When discussing this paper, I suggest that immersion is likely to require years of work. How do the various techniques relate to each other? My essay continues:
In practice, multiple techniques can all be employed, with each acting as a kind of check on the others. Contemporary linguistic intuitions can be checked against dictionary definitions to reveal possible anomalies. Dictionary definitions can be checked against the results of corpus linguistics and those results checked against the linguistic intuitions generated by partial immersion in the relevant linguistic world via written texts. When all these techniques converge on a single hypothesis regarding the conventional semantic meaning of a word or phrase, we would have strong evidence in favor of that meaning. When the techniques do not converge, then we would look for explanations for divergence.
One tentative thought I have is that no one of the various techniques for the recovery of communicative content is sufficient. For example, I think it is likely that historians using the technique of immersion will benefit from the rigorous methods of corpus linguistics. This thought is suggested by the fact that the best contemporary lexicography uses corpus linguistics, but contemporary lexicographers are competent speakers of the language they are studying. Moreover, it seems likely that the best overall understanding will emerge a division of intellectual labor. Some scholars may specialize in corpus linguistics, whereas others may employ immersion. Yet other scholars may specialize in synthesizing original research done by specialists.

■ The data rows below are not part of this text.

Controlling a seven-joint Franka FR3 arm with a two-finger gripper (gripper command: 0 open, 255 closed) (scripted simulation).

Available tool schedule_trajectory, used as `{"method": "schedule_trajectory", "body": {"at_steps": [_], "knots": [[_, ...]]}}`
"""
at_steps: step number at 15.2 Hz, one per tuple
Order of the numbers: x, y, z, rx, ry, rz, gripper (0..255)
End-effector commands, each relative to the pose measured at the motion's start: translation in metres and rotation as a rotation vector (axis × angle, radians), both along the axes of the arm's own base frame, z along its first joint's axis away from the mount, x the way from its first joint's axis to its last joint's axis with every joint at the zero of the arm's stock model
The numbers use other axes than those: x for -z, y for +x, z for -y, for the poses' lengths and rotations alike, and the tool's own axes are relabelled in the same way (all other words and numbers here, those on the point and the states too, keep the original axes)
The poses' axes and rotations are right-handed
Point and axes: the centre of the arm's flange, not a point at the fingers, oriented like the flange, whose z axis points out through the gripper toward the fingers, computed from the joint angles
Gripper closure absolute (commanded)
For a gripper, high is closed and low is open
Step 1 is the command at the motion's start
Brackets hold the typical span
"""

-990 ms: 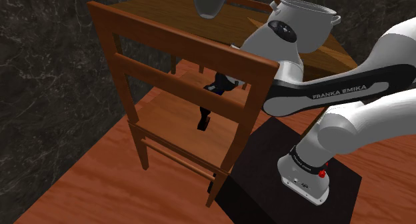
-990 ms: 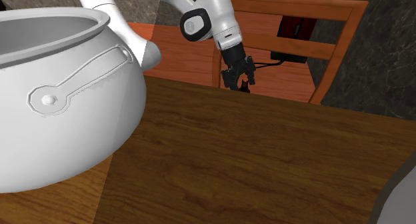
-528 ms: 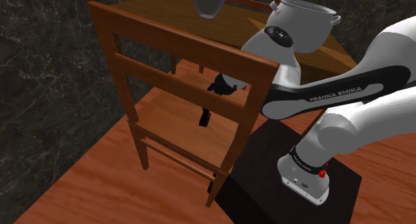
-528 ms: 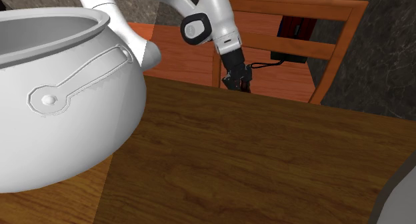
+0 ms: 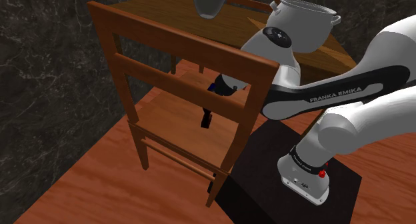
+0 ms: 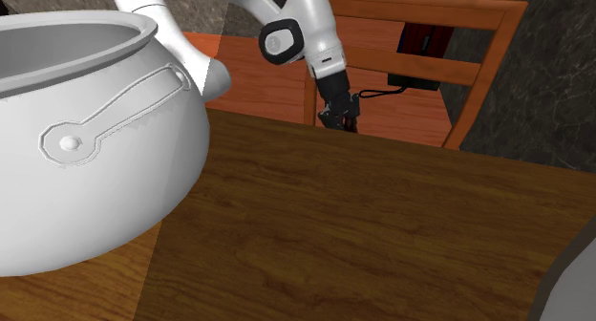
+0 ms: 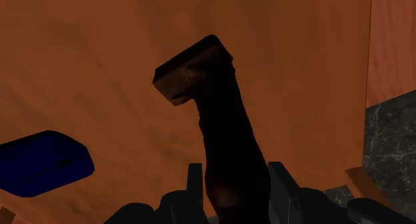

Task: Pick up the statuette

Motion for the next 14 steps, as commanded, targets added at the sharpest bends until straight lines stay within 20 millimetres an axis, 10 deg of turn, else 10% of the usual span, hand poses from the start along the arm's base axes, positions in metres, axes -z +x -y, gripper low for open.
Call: {"method": "schedule_trajectory", "body": {"at_steps": [1, 14], "knots": [[-0.004, -0.013, -0.014, -0.056, -0.031, -0.002, 255], [-0.063, -0.013, -0.014, -0.056, -0.031, -0.002, 255]]}}
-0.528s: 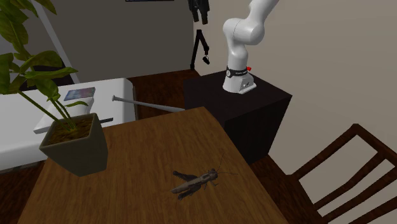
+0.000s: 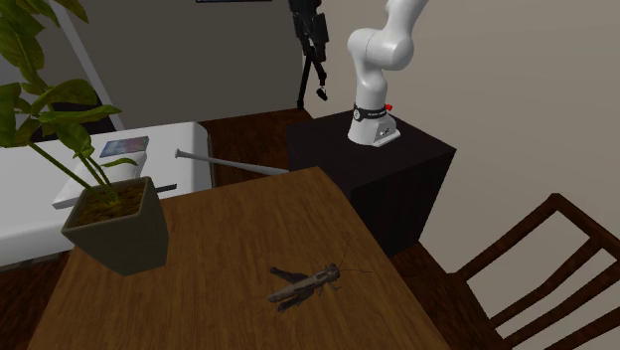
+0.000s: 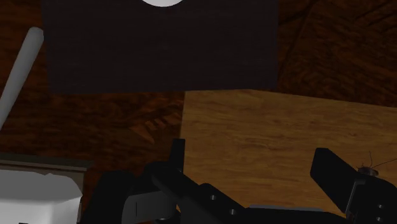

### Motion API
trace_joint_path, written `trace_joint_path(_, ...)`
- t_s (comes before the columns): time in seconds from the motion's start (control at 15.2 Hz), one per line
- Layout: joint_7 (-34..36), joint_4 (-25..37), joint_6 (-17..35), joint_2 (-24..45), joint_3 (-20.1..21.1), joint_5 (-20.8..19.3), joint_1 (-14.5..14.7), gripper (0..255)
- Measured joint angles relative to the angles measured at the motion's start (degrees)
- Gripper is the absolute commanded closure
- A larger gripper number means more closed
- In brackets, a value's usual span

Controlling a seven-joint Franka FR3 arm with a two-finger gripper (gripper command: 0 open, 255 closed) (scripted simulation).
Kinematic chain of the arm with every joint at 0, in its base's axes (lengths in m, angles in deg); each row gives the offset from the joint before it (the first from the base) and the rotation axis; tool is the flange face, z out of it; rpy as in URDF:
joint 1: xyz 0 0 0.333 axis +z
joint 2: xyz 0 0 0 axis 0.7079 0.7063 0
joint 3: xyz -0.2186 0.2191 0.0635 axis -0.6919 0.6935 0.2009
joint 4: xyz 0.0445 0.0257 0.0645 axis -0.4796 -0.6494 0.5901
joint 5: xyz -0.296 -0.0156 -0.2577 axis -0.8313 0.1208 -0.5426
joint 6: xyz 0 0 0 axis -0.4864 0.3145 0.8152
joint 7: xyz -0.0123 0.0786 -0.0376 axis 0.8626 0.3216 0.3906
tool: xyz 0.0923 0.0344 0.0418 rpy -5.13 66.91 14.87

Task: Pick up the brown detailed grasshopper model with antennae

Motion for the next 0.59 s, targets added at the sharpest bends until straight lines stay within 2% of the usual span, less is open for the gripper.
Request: trace_joint_path(0.59,8.0,3.3,12.5,15.6,8.0,3.6,2.4,0)
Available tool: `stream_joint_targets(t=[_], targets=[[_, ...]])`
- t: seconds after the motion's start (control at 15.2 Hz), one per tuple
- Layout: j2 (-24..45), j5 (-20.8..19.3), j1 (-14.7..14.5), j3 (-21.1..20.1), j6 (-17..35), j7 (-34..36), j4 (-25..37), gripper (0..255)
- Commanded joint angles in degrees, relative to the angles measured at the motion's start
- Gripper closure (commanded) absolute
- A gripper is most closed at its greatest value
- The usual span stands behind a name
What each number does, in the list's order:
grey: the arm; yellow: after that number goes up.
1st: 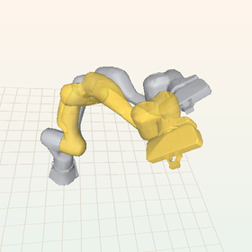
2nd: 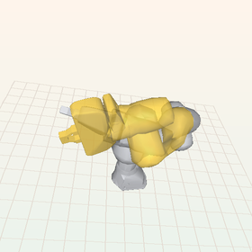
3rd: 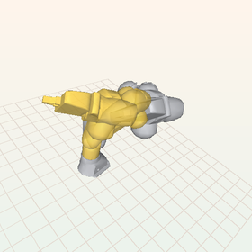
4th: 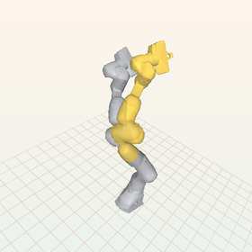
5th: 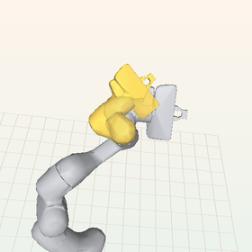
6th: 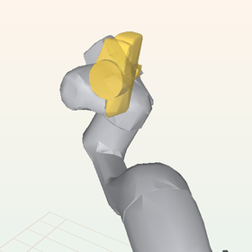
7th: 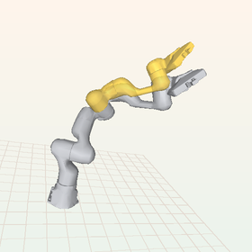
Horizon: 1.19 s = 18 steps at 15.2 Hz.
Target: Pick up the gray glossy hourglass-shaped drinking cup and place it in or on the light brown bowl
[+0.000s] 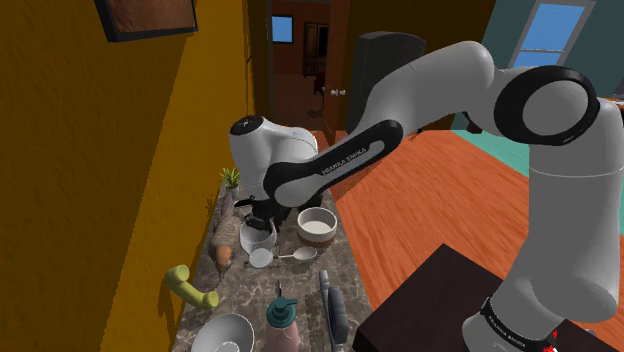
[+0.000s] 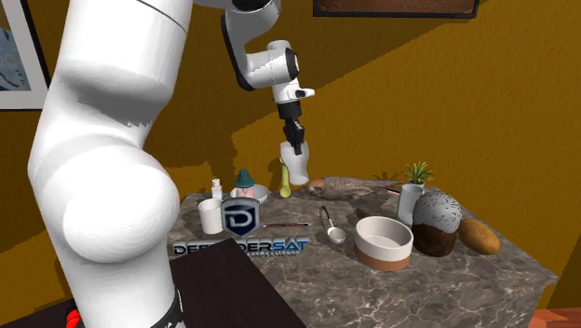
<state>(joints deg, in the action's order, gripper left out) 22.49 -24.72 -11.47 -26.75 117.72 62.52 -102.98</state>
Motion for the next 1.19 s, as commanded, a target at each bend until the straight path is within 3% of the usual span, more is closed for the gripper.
stream_joint_targets(t=[0.0, 0.53, 1.12], targets=[[-1.46, 0.59, 2.03, 0.42, 0.67, -2.48, -1.35, 255], [-6.62, 2.96, 10.02, 2.90, 3.21, -13.25, -5.79, 255], [-8.59, 4.81, 17.69, 6.63, 4.23, -25.62, -5.54, 255]])
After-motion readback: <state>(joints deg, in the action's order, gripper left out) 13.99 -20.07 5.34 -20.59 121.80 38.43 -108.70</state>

There is another important point about the role of immersion in the context of contemporary debates about constitutional originalism. Translation requires more than competence in conceptual world of the "object language"--in the case of the unamended Constitution, late eighteenth-century American English. It also requires competence in the conceptual world of the language into which the translation occurs. This means that historical study of the constitutional text requires competence in the conceptual world of contemporary constitutional law and constitutional theory.
I look forward to further discussion with Barnett, Gienapp, Ramsey and others on these deeply interesting topics.